Table 1: Summary of results from HET-CAM test

 Compound

Irritation Score (IS)

Assessment

 Negative control (0.9 % NaCl)

0

non-irritant

 Positive control (1 % SDS)

12

strong irritant

Test substance (KGD 1409)

0

non-irritant

 

Interpretation of results:
not irritating
Remarks:
Migrated information
Executive summary:

KGD 1409 was identified as "non-irritant" to the chorioallantoic membrane (irritation score (IS) = 0) in the HET-CAM test according to a protocol recommended by ICCVAM, November 2006.

Endpoint conclusion
Endpoint conclusion:
adverse effect observed (irritating)

Respiratory irritation

Endpoint conclusion
Endpoint conclusion:
no study available

Additional information

A study for predicting a non-specific, corrosive potential of the test item by using reconstructed human epidermis (test method epiCS®) was performed according to OECD TG 431 (Wingenroth, 2015a). For the determination of time related cytotoxic effects the incubation periods were 3 min. and 60 min. The MTT (Methylthiazoletetrazolium) viability test results (3 min.: 79.18 % viability; 60 min.: 106.21 % viability) showed, that KGD 1409 has no corrosive property under the conditions of the assay used.

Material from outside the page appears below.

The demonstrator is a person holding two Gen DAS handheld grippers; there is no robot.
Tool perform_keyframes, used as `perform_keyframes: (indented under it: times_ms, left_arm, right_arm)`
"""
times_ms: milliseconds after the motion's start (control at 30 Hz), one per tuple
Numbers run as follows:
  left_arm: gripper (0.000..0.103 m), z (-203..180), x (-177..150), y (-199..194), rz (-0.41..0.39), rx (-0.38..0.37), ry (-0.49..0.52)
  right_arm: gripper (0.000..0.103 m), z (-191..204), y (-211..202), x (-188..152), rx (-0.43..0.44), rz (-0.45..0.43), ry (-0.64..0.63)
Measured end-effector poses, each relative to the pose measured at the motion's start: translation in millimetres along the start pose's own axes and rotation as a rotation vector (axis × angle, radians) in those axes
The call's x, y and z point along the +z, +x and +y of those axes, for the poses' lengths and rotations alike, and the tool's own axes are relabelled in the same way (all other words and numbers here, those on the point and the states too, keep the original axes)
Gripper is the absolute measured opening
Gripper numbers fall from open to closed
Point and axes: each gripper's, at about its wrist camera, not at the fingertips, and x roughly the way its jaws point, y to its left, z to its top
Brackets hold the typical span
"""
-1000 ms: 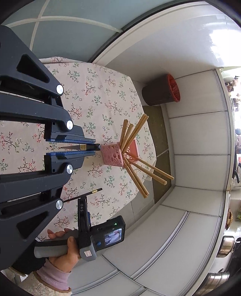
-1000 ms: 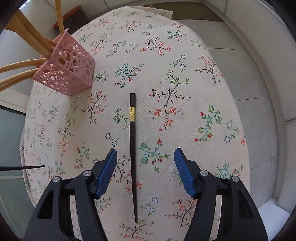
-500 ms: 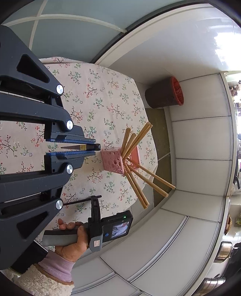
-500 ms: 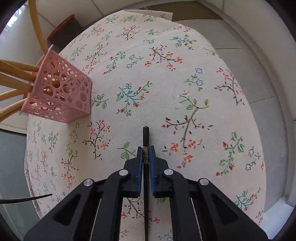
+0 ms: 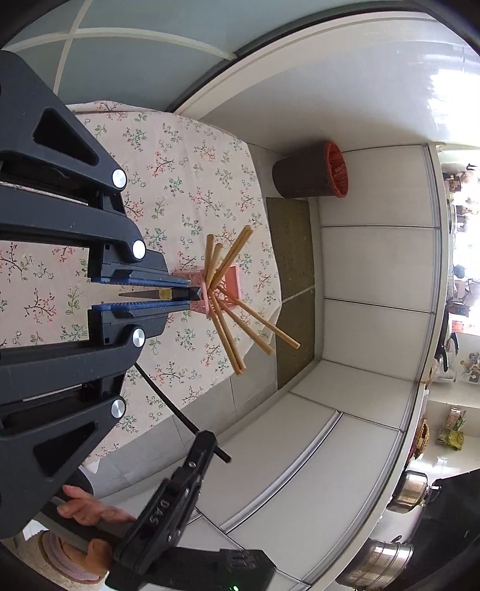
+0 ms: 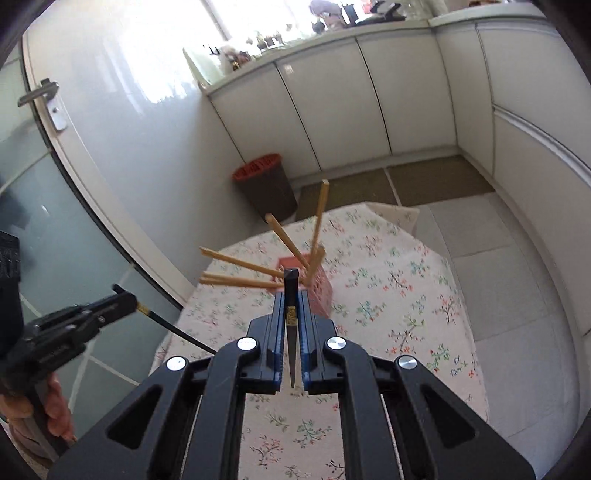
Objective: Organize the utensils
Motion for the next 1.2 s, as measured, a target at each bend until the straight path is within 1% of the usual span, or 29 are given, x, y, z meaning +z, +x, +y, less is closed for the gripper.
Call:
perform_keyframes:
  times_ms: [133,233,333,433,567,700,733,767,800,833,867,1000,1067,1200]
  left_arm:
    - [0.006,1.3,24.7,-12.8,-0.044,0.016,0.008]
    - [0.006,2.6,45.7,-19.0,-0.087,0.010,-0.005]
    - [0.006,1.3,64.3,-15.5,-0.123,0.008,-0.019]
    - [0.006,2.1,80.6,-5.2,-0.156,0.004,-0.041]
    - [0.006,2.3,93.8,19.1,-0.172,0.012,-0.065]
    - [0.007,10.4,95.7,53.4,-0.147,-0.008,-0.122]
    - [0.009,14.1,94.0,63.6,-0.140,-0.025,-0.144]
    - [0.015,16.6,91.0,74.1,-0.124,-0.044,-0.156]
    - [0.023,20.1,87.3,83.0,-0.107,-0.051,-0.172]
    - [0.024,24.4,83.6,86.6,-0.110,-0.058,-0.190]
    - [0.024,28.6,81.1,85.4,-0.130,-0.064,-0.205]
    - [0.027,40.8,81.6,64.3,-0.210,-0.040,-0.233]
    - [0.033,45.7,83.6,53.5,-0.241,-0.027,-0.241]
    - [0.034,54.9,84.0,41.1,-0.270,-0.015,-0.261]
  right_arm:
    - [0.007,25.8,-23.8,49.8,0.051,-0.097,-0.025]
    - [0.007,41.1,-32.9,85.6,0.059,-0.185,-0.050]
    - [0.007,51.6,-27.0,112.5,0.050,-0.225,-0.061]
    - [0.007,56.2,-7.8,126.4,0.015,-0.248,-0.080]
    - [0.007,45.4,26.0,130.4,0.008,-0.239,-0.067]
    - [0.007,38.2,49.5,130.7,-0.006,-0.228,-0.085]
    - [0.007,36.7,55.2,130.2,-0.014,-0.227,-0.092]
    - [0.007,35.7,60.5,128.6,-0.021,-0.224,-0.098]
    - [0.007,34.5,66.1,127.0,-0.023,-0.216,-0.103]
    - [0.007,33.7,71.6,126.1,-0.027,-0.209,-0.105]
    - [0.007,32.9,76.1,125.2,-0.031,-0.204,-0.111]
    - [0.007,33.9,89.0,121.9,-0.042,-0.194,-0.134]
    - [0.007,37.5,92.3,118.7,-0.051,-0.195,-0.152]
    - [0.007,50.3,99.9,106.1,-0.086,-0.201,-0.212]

A study for predicting a skin irritation potential of the test item by using reconstructed human epidermis (test method epiCS®) was performed according to OECD TG 439 (Wingenroth, 2015b). After an exposure period of 20 minutes, followed by a 42 hours post-treatment incubation period, the mean value of cell viability was measured to be 100.58 % in the MTT (Methylthiazoletetrazolium) conversion assay. Thus, KGD 1409 is considered to have no skin irritation category as defined in the UN GHS.

KGD 1409 was investigated in the Bovine Corneal Opacity and Permeability (BCOP) test according to OECD TG 437 (Gmelin, 2015). The epithelial surface of the corneas was exposed to 750 µL of the undiluted test substance. Measurement of corneal opacity and permeability after a 10 minutes exposure followed by a post-treatment incubation of 90 minutes revealed an in vitro irritation score (IVIS) of - 5.03, well below the threshold for classification of serious eye damage (IVIS <=55). The positive (1 % NaOH) and negative (saline solution) controls confirmed the validity of the test. Thus, under the conditions of this test KGD 1409 was characterized by having no potential to seriously damage the eye.

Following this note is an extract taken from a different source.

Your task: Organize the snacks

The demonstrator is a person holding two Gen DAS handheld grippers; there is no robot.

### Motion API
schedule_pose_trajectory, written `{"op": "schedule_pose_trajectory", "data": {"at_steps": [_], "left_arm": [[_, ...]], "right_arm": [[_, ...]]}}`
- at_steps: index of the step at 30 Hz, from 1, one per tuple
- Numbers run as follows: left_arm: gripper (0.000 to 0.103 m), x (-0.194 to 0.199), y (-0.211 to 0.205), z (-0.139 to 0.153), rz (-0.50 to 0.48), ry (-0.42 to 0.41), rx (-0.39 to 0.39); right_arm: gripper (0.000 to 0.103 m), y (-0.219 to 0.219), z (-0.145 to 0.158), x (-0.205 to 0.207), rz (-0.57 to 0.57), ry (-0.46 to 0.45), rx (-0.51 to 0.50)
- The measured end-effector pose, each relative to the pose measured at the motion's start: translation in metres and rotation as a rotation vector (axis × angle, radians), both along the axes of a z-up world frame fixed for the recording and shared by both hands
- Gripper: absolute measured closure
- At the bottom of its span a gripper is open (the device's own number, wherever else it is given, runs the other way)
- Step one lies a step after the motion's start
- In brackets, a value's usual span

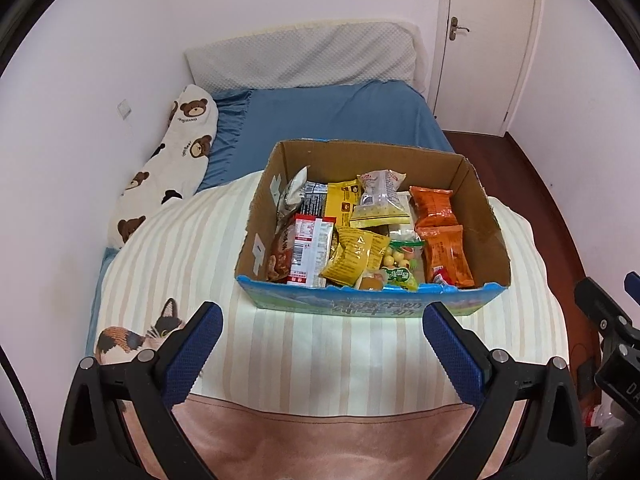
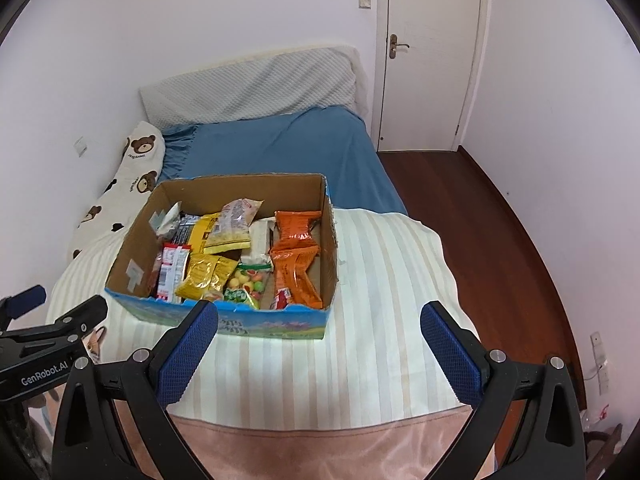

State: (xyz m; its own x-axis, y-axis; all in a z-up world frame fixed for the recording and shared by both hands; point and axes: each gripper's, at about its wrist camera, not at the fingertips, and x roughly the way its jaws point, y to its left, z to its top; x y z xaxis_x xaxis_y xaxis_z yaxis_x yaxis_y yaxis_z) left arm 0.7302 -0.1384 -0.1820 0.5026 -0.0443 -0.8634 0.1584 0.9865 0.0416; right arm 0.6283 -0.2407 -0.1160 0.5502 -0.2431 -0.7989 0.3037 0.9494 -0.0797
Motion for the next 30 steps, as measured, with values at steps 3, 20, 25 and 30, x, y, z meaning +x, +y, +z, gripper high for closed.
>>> {"op": "schedule_pose_trajectory", "data": {"at_steps": [3,20,25,30], "left_arm": [[0.000,0.007,-0.001,-0.006,0.001,0.003,0.004],[0.000,0.028,-0.001,-0.019,0.005,0.021,0.017],[0.000,0.030,-0.001,-0.019,0.000,0.019,0.018],[0.000,0.030,-0.002,-0.019,-0.005,0.022,0.013]], "right_arm": [[0.000,-0.002,-0.005,0.010,-0.006,0.004,-0.012],[0.000,0.000,-0.017,0.025,-0.019,0.021,-0.013],[0.000,0.000,-0.017,0.024,-0.022,0.021,-0.011],[0.000,0.000,-0.018,0.025,-0.021,0.022,-0.013]]}}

KGD 1409 was identified as "non-irritant" to the chorioallantoic membrane (irritation score (IS) = 0) in the HET-CAM test according to a protocol recommended by ICCVAM, November 2006 (Wingenroth, 2015d).

An in vitro study for assessing ocular irritation was conducted in a human corneal epithelial (HCE) cell model (Wingenroth, 2015c). This model is recognized in the scientific community as a highly valuable model for the identification of substances that do not require classification for serious eye damage/eye irritancy (e.g. Cotovio et al., Toxicol In Vitro 24: 523-537, 2010), and is routinely used by cosmetic and pharmaceutical companies. Undiluted test item was applied topically to the reconstructed HCE tissue (30 µL). After an exposure period of 60 minutes, followed by a 16 hours post-treatment incubation period, the cell viability was 1.97 % as measured by a MTT conversion assay. As the cut-off for a non-irritant to the eye is 50 % (a test substance is predicted to be an ocular irritant if the relative tissue viability (%) exposed to the test substance is ≤ 50), KGD 1409 was considered to be irritating to eyes.

Justification for classification or non-classification

Skin irritation

Based on the study results of in vitro skin irritation/corrosion tests a classification according to Regulation (EC) No. 1272/2008 (CLP) is not required.

Eye irritation

Based on the study results of in vitro eye irritation/corrosion tests a classification according to Regulation (EC) No.1272/2008 (CLP) with Eye Irrit. 2 ( H319: Causes serious eye irritation) is recommended.